Task goal - Transcribe only the lines between the first line of the records and the line containing "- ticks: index", inclusive, exactly as written.
Entries provided: Begin
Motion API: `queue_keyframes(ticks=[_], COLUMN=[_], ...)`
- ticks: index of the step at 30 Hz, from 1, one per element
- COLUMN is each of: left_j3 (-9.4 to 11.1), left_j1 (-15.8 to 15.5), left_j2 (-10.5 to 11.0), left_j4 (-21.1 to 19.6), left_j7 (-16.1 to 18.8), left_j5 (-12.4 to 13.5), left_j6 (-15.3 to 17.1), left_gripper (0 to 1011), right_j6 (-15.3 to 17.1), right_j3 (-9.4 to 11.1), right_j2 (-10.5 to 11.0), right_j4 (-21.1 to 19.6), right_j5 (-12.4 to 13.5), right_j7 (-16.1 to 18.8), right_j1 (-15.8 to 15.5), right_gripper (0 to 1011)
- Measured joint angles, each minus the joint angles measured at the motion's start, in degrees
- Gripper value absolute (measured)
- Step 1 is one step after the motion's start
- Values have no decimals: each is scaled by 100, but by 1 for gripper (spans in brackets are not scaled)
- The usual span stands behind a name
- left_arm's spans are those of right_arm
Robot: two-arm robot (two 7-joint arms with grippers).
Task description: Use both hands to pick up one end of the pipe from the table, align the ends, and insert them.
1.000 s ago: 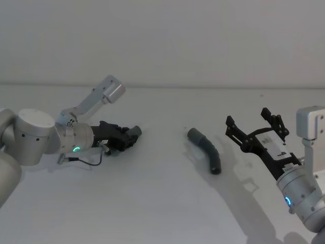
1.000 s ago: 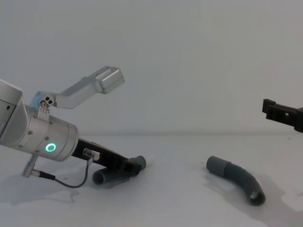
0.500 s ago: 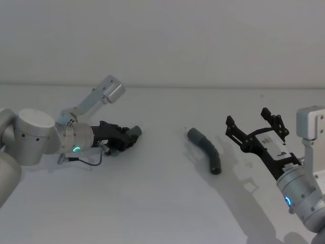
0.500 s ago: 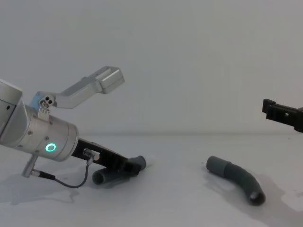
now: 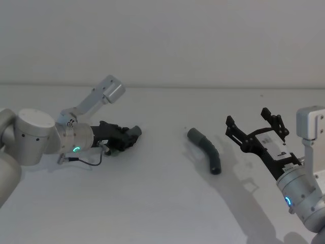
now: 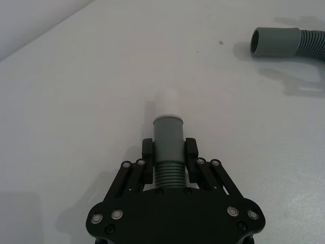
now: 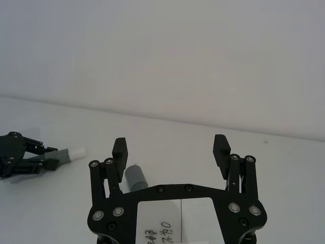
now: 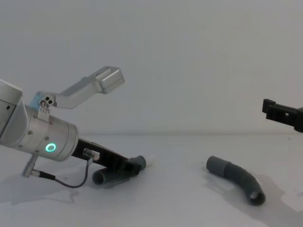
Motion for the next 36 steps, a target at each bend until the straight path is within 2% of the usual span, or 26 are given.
queue_keyframes(ticks=[14, 20, 25, 30, 36], left_j3=[0, 0, 0, 0, 0], left_j1=[0, 0, 0, 0, 0], left_j2=[0, 0, 0, 0, 0], left_j4=[0, 0, 0, 0, 0], left_j7=[0, 0, 0, 0, 0], left_j5=[0, 0, 0, 0, 0], left_j6=[0, 0, 0, 0, 0], left_gripper=[355, 355, 355, 355, 355], right_j6=[51, 345, 723, 1201, 1690], right_j3=[-11, -73, -170, -306, -462], right_j2=[21, 140, 298, 488, 613], right_j4=[-18, -109, -217, -317, -326], right_j5=[-17, -72, -150, -219, -273], right_j7=[20, 135, 293, 517, 778], right_j1=[-1, 3, 54, 197, 444], right_gripper=[1001, 1001, 1001, 1001, 1001])
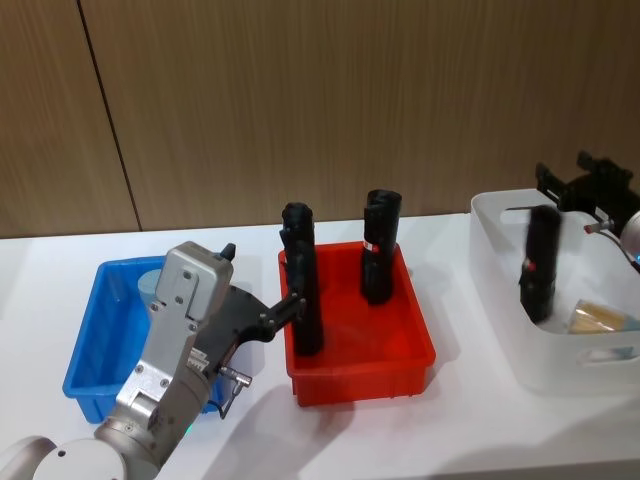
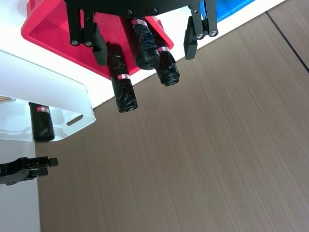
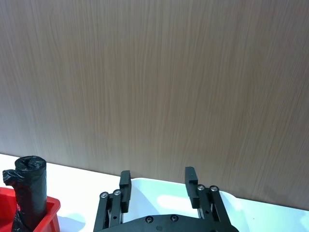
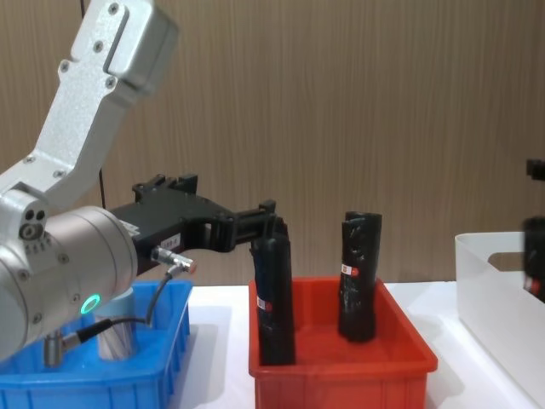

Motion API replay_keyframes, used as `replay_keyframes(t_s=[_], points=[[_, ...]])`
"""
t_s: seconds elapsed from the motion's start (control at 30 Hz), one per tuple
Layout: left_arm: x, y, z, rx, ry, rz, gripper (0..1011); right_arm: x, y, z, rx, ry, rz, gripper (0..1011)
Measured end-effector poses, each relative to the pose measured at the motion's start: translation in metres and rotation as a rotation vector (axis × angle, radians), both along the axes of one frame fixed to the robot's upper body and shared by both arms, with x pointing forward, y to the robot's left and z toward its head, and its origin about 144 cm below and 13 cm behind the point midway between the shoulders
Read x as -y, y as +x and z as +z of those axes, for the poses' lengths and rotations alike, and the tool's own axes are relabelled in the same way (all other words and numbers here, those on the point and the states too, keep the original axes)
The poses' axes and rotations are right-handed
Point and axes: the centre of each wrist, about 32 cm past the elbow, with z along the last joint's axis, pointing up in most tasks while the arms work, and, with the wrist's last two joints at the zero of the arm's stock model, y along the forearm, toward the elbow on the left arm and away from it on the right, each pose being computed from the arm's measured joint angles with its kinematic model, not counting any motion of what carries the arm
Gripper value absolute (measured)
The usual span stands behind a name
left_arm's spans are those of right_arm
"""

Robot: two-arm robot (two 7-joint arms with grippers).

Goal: Pick the cotton swabs from the blue box and place them into the white box.

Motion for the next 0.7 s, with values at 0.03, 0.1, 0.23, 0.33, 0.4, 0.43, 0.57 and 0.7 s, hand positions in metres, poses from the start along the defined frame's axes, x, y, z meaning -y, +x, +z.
replay_keyframes(t_s=[0.03,0.1,0.23,0.33,0.4,0.43,0.57,0.7], points=[[0.0000,0.0000,0.0000,0.000,0.000,0.000,1004,0.0001,0.0001,-0.0001,0.001,0.001,0.000,694],[0.0000,0.0000,0.0000,0.000,0.000,0.000,1004,0.0002,0.0003,-0.0005,0.002,0.002,0.000,729],[0.0000,0.0000,0.0000,0.000,0.000,0.000,1004,0.0002,0.0004,-0.0012,0.003,0.003,0.001,862],[0.0000,0.0000,0.0000,0.000,0.000,0.000,1004,0.0003,0.0004,-0.0014,0.006,0.003,0.002,945],[0.0000,0.0000,0.0000,0.000,0.000,0.000,1004,0.0003,0.0004,-0.0015,0.007,0.003,0.003,1001],[0.0000,0.0000,0.0000,0.000,0.000,0.000,1004,0.0004,0.0003,-0.0016,0.007,0.004,0.003,1001],[0.0000,0.0000,0.0000,0.000,0.000,0.000,1004,0.0006,0.0002,-0.0018,0.008,0.005,0.003,1001],[0.0000,0.0000,0.0000,0.000,0.000,0.000,1004,0.0009,0.0002,-0.0020,0.009,0.005,0.003,1001]])
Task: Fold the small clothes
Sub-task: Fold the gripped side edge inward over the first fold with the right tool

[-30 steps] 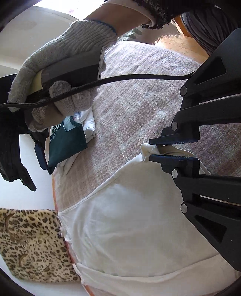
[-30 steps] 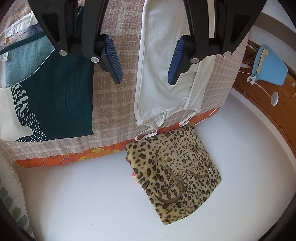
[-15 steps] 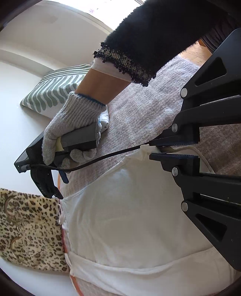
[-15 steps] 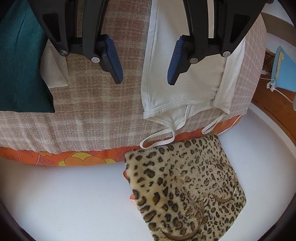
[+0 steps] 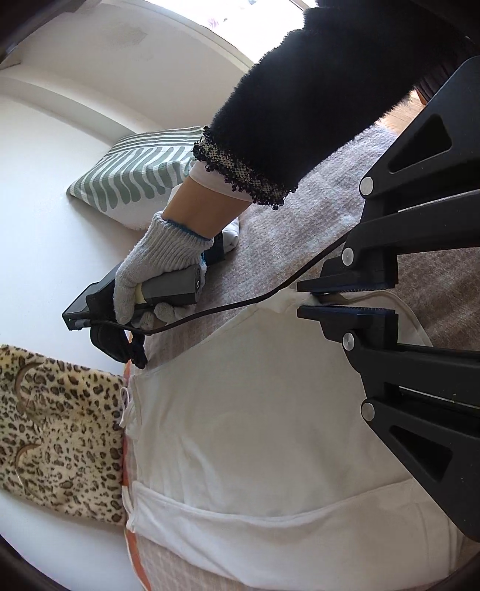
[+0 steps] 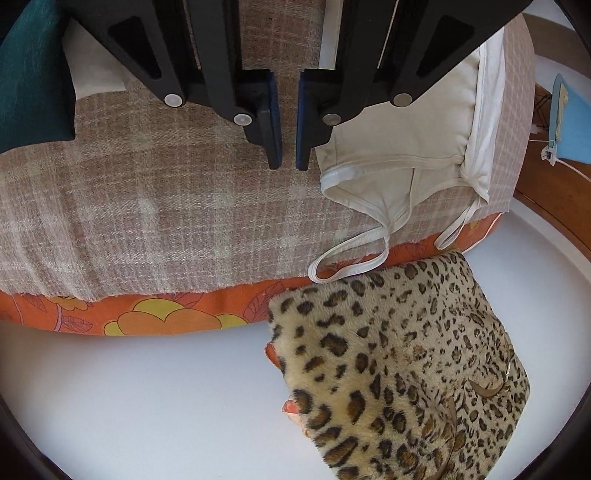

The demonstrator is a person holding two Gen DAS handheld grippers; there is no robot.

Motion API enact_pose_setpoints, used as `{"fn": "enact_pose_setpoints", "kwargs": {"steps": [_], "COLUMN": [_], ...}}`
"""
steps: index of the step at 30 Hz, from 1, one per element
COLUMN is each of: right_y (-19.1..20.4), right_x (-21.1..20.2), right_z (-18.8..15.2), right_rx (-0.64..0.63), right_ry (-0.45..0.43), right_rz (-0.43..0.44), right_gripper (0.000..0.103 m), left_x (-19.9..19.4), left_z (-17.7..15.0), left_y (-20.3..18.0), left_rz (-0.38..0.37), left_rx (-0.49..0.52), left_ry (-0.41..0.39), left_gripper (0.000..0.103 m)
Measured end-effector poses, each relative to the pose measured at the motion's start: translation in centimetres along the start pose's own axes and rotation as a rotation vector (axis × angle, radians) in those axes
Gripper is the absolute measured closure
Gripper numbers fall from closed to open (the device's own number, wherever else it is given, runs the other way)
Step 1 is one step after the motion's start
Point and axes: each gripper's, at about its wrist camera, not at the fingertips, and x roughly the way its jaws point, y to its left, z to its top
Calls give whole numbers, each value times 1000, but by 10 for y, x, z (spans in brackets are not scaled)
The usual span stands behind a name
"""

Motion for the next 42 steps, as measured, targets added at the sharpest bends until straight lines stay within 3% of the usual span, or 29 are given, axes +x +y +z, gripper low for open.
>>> {"fn": "enact_pose_setpoints", "kwargs": {"steps": [7,8,9,10,11,12,16,20,31,42], "right_y": [27,28,27,24,21,20,27,39,118,202], "right_x": [-16,-17,-17,-17,-17,-15,5,14,-9,14], "right_z": [10,12,13,13,13,13,7,4,17,8], "right_rx": [-71,-65,-48,-26,-17,-22,-72,-94,-246,-370], "right_ry": [-35,-39,-33,-31,-31,-17,55,70,7,10], "right_rz": [-39,-62,-65,-51,-29,-12,-33,-29,-123,-156], "right_gripper": [103,98,64,46,36,45,61,97,103,103], "left_x": [-12,-13,-13,-14,-14,-15,-20,-25,-50,-78], "left_z": [-3,-4,-4,-3,-3,-3,-1,-2,-27,-39], "left_y": [11,12,12,13,14,15,17,19,33,42], "left_rz": [1,0,0,1,0,-3,-1,5,73,171], "left_rx": [-44,-47,-47,-46,-49,-56,-66,-74,-123,-118], "left_ry": [-28,-29,-28,-31,-33,-34,-45,-59,-123,-200], "left_gripper": [98,98,98,98,98,98,98,98,98,98]}}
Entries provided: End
Solved problem -
Motion API: `queue_keyframes(ticks=[_], COLUMN=[_], ...)`
- ticks: index of the step at 30 Hz, from 1, one per element

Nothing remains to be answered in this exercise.